マンガの神が微笑んだ
ある静かな町の、古びた出版社の会議室でのことです。窓の外には、春を待つ柔らかな夜が広がっていました。
そこには、二人のマンガ家が向かい合って座っていました。
一人は、雨雨権藤。かつては飛ぶ鳥を落とす勢いだった、伝説の大御所です。彼はひどく偏屈で、口を開けば文句ばかり。
「最近のマンガは、どれもこれも味が薄い。まるで、水で薄めたインクで描いているようだ。おい、獅子崎。この珈琲はなんだ。苦すぎて、私の描く哲学が苦みに負けてしまうじゃないか」
佐藤二朗さんの声が、低い地鳴りのように響きます。
もう一人は、中堅作家の獅子崎ガオー。そこそこの人気はありますが、自分の才能に限界を感じて、いつも震えるような焦りの中にいます。

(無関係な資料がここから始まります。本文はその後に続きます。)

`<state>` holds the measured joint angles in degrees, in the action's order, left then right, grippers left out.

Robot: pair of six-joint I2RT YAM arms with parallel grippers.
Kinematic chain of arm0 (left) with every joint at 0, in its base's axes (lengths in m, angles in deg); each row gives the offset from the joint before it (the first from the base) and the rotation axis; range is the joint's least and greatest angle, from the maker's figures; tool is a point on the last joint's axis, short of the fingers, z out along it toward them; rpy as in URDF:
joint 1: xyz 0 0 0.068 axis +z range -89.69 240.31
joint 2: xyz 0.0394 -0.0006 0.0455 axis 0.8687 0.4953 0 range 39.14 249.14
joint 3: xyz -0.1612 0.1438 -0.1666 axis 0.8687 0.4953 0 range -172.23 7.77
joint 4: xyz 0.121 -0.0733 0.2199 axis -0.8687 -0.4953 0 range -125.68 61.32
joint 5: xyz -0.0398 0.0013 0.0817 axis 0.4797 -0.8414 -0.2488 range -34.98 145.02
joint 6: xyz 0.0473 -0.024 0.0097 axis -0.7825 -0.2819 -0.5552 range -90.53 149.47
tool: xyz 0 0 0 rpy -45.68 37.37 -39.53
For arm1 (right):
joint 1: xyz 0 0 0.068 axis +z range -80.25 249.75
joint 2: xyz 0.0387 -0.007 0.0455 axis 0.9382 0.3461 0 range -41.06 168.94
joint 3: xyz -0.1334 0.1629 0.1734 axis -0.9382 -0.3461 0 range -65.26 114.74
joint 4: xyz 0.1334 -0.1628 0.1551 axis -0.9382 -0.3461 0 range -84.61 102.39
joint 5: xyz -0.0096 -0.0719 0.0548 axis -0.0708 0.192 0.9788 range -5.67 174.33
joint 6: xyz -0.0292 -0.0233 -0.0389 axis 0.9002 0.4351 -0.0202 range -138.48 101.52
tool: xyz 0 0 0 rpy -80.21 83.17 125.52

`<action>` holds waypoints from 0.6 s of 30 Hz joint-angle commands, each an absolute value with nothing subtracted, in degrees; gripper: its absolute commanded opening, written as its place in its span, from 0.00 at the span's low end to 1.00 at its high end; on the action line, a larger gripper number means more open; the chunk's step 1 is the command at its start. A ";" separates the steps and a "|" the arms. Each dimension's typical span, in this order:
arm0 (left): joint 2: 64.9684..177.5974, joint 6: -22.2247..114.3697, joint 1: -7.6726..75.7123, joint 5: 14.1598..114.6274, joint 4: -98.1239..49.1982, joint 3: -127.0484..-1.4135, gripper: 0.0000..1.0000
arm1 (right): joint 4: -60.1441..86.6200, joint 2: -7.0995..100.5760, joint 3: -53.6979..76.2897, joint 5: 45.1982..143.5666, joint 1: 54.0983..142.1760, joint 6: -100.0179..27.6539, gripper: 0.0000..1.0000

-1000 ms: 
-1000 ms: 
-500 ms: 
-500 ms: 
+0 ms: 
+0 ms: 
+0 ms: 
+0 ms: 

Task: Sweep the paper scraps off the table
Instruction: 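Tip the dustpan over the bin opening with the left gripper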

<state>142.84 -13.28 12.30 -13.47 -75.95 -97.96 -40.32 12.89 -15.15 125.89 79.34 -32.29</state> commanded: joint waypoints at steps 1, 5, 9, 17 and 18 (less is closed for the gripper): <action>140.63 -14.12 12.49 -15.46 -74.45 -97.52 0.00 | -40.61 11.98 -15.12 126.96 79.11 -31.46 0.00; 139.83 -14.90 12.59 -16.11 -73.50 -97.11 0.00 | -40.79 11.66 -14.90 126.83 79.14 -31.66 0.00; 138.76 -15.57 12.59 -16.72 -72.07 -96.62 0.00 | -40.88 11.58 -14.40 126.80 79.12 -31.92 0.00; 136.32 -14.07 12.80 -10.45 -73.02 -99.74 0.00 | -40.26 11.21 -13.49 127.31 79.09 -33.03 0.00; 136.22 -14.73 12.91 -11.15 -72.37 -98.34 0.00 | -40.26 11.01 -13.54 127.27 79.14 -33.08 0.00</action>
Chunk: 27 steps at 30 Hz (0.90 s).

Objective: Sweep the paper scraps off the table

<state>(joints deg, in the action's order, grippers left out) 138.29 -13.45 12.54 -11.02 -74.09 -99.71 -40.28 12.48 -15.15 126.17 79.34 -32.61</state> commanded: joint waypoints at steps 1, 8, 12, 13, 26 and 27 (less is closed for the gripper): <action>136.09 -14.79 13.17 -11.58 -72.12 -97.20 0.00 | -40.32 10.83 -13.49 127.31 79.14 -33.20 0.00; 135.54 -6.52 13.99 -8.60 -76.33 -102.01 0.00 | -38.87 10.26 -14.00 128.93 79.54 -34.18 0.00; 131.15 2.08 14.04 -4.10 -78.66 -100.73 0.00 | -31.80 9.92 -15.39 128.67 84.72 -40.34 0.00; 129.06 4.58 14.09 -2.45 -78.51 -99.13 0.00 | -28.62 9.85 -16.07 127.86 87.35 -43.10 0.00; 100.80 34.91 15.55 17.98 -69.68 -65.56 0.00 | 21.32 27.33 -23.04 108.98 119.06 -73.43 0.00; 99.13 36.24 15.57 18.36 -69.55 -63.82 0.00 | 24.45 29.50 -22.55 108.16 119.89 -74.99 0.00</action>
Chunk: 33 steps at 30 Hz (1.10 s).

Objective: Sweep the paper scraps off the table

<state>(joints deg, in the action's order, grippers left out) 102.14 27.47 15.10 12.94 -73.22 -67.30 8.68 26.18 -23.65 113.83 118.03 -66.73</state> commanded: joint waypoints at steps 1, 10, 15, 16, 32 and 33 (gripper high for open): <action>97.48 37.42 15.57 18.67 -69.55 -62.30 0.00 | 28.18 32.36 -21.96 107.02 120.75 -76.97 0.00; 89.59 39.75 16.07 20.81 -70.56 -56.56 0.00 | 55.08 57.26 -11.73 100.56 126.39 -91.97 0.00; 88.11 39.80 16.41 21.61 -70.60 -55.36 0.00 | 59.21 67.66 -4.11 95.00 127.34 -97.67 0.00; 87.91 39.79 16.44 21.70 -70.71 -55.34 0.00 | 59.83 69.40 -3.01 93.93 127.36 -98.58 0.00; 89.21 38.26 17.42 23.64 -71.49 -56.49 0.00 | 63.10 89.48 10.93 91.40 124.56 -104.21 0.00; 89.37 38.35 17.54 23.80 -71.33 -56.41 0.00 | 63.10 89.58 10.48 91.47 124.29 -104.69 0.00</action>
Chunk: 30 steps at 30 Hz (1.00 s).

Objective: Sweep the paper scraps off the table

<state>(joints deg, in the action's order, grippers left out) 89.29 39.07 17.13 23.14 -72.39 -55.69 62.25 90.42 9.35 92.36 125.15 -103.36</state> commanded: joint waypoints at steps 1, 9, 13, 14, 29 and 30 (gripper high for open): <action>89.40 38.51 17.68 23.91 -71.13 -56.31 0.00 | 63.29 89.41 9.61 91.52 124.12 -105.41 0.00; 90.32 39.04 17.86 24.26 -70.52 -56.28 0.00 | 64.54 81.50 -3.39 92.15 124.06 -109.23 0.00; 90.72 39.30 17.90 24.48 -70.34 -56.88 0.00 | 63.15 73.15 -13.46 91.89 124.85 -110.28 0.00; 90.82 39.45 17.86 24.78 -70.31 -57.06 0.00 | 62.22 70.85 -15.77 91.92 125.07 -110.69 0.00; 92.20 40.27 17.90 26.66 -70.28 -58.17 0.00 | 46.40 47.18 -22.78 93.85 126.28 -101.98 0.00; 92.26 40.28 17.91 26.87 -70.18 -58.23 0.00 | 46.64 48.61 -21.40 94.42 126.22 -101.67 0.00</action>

「先生、今はこういう『わかりやすさ』が大事なんですよ。僕だって、必死に流行を追いかけてるんですから。そんな風に全部を否定しないでくださいよ」
ムロツヨシさんの声が、少し裏返りながらも必死に言葉を返します。
二人の前には、新人賞の最終候補に残った、一通の汚れた封筒がありました。作者は、どこかの町に住む、まだ小さな少年です。
権藤は、その封筒を指先で弾きました。
「こんなボロボロの原稿を出すなんて、マンガをなめている。読むまでもないだろう」
「まあ、そう言わずに。最後の一作なんですから」
獅子崎がため息をつきながら、封筒から原稿を取り出しました。
部屋の明かりの下で、二人はその原稿を読み始めました。
そこには、技術なんてまるでない、歪な線が並んでいました。でも、ページをめくるたび、会議室の空気が変わっていきました。
描かれていたのは、一匹の小さな虫が、大きな空を見上げるだけの物語です。でも、その虫の瞳の中には、見たこともないような「生命の輝き」が溢れていました。
その線は、まるで生きているように紙の上を躍動し、読んでいるだけで、懐かしい草原の匂いがしてくるようでした。
「……なんだ、これは」
権藤の手が止まりました。彼の鋭い眼光が、少しずつ潤んでいきます。
「先生……これ、背景の雲が、全部『笑って』います。ただの風景じゃない。世界が全部、祝福されているみたいだ」
獅子崎も、原稿を握る手が震えていました。
そこには、理屈を超えた「描きたい」という純粋な祈りが詰まっていました。
どんなに立派なペンを使っても、どんなに洗練されたセリフを並べても、忘れてはいけない「たった一つの大切なもの」が、そこには確かにありました。
権藤は、深く、深く椅子に体を預けました。
「悔しいなあ、獅子崎。私は、いつの間にか『正解』ばかりを描こうとして、自分の『驚き』をどこかに置いてきてしまったようだ」
彼は、誰にも聞こえないような小さな声で、そっと呟きました。
「マンガって、こんなに優しくて、恐ろしいものだったんだな」
獅子崎も、溢れてくる涙を拭おうともせず、少年の原稿を抱きしめるように見つめていました。
「僕、もう一回、机に向かいます。流行じゃなくて、僕の中にある『一番古い記憶』を、この子みたいに描いてみたい」
夜が明け始め、窓の外が薄い紫色に染まってきました。
「おい、獅子崎。さっきの珈琲、もう一杯淹れてくれ。今度は少しだけ、砂糖を入れてもいい」
「はい。とびきり甘い、やる気の出るやつを淹れますよ」
二人は、どちらからともなく笑い合いました。
重かった肩の荷が、朝日の中に溶けていくようでした。
彼らは再び、マンガという名の終わらない旅に出る準備を始めたのです。
それは、世界中でたった二人の、でも一番幸せな、新しい物語の始まりでした。